Even in the case of Sudoku, and even if you use the most powerful individual all_distinct/1 constraints, you need to search, in general, to truly generate the unique solution explicitly. But the Prolog code shown in the article doesn't (hence, it will lead to floundering constraints in general), and the concrete puzzle shown in the article is, coincidentally or not, correctly solved just by such propagation algorithms, without any search. This situation is also not particularly rare: In many cases of practical importance, constraint propagation alone already tightens remaining domains so significantly that no or only very little additional search is necessary.

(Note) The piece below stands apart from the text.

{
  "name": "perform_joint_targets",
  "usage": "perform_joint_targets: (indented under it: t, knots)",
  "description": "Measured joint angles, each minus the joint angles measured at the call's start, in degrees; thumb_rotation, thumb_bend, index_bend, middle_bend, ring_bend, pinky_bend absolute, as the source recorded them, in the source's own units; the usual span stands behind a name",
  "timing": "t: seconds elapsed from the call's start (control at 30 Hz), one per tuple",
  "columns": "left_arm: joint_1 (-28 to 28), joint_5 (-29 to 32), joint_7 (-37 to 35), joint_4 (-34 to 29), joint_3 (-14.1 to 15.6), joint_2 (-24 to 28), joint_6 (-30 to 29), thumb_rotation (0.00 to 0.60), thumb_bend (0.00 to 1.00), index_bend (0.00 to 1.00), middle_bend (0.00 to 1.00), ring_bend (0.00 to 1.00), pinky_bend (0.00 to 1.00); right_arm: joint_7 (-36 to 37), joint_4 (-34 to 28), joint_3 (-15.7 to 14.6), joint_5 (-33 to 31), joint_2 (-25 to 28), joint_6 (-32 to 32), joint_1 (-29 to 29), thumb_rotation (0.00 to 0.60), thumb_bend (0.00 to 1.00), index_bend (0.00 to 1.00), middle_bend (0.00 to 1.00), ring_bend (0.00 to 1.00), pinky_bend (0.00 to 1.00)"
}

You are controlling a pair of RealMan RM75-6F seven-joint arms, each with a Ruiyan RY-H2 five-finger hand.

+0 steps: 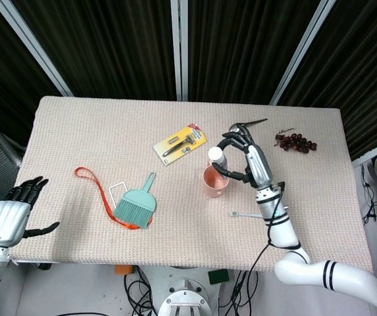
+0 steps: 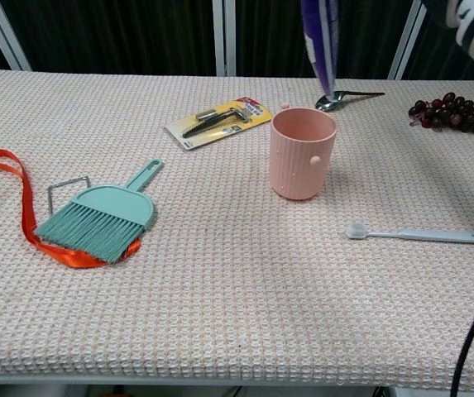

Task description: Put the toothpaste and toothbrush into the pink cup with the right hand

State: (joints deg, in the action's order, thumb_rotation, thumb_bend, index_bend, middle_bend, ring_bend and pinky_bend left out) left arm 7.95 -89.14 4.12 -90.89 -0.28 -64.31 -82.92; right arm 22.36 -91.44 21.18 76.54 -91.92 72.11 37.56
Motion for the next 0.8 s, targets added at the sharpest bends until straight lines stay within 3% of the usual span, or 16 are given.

Thus, everything you said is true: Yes, you need search in general, also when using CP, to obtain concrete solutions. However, to repeat, it is quite different from what one would call "brute force" search because the sophisticated and often very effective propagation algorithms prune the search space, often substantially, and can moreover help to guide the search with various heuristics. In practice, you typically buy a Prolog system just to benefit from these propagation algorithms! Various notions of consistency exist, and you can find more such algorithms in the literature references that are for example included in SICStus Prolog and other Prolog systems with constraints.

Second, note that the description you quote does not even cover the particular case that arises in the article and also many other cases in practice: That is, there are no nodes at all, because everything is already settled by constraint propagation before any search even starts, making the whole solution explicitly available without search.

The Eight Queens problem you cite is quite different from Sudoku, because it may have multiple solutions. For this reason, as you correctly observe, search is needed to generate the different solutions in such cases. But this does not invalidate the Sudoku example, where we know that exactly one solution exists, and sufficiently strong pruning could always determine it, whether by internal propagation or other algorithms that simply eliminate all values that do not participate in the unique solution of the puzzle. Nor does it show that the cost for the search outweights that of constraint propagation in either case.

For these reasons, I recommend to put at least equal focus on constraint propagation as on the search when discussing CP.